Here are a few questions to ask yourself and others (gently):

  1. What am I avoiding? – There is a reason you’re doing what you’re doing. Be honest with yourself and put it in words
  2. What is the worst thing that could happen? – When we are in an uncomfortable situation our minds can make up catastrophic results. What is your mind making up?
  3. What do I really want to say? – This might be mean, nasty, or politically incorrect. Venting the negative energy is healthy as long as it is done in a safe and confidential environment.  With your coach – yes. With a family member – maybe.  With a coworker or on social media – most certainly not.   
  4. What is “my truth”? – This is where you get to decide what is important for the other person to hear and what is your emotion that you need to manage. Being able to manage passive-aggressive behavior means you have to be able to tell the difference between truth and emotion.
  5. What is my best outcome? – Having a goal is the only way to achieve a positive outcome. Maybe you have to tell someone you aren’t willing to recommend their work. Maybe you don’t really know how to proceed with a project and you need to ask for help. Whatever it is, know what you want before you start the conversation.
  6. How do I express this respectfully and professionally? – This is where a lot of us struggle. There is an art to being able to take numbers three, four and five and create a cohesive, kind and complete idea. Ask for help from a trusted source who doesn’t have any emotional skin in the game. If you don’t have someone like that in your immediate circle, there are coaches like me who can help with one-off problems and/or provide training.

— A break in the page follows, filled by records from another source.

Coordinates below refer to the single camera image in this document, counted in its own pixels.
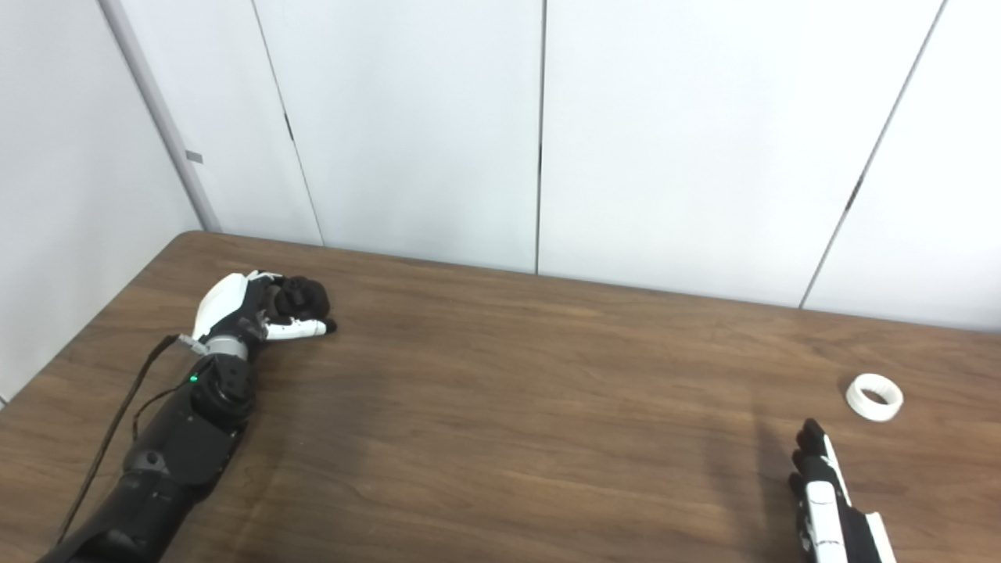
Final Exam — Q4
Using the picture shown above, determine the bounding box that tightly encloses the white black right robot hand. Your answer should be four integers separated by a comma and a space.
788, 418, 898, 563

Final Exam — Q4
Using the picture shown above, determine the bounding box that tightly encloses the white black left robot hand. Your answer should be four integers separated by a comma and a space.
192, 271, 338, 349

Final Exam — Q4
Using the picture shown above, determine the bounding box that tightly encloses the round black plastic part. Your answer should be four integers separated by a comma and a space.
271, 276, 332, 321

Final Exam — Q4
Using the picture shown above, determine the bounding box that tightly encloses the white plastic ring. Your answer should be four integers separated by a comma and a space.
845, 373, 905, 423

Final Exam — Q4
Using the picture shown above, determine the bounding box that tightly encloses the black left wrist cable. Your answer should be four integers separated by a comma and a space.
53, 334, 208, 548

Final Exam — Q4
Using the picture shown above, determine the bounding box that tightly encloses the grey wall corner post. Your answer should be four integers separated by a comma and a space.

You are now ready to take action. Stop avoiding that person. Answer his/her question with the truth.

Over time you will get a reputation for being a straight talker who can tell the truth with kindness and compassion and hear the truth without jumping to conclusions and becoming defensive. As your friends, colleagues, coworkers and leaders begin to trust you not to behave passive-aggressively; they will feel less need to treat you passive-aggressively. And that my friend is how you get people to stop doing “that stuff”.

As always, I wish you the MOST from your potential!

Doc Robyn

PS - If you are interested in working with a coach, I'd be happy to have a conversation with you to discuss how I can support your success. All you have to do is ask.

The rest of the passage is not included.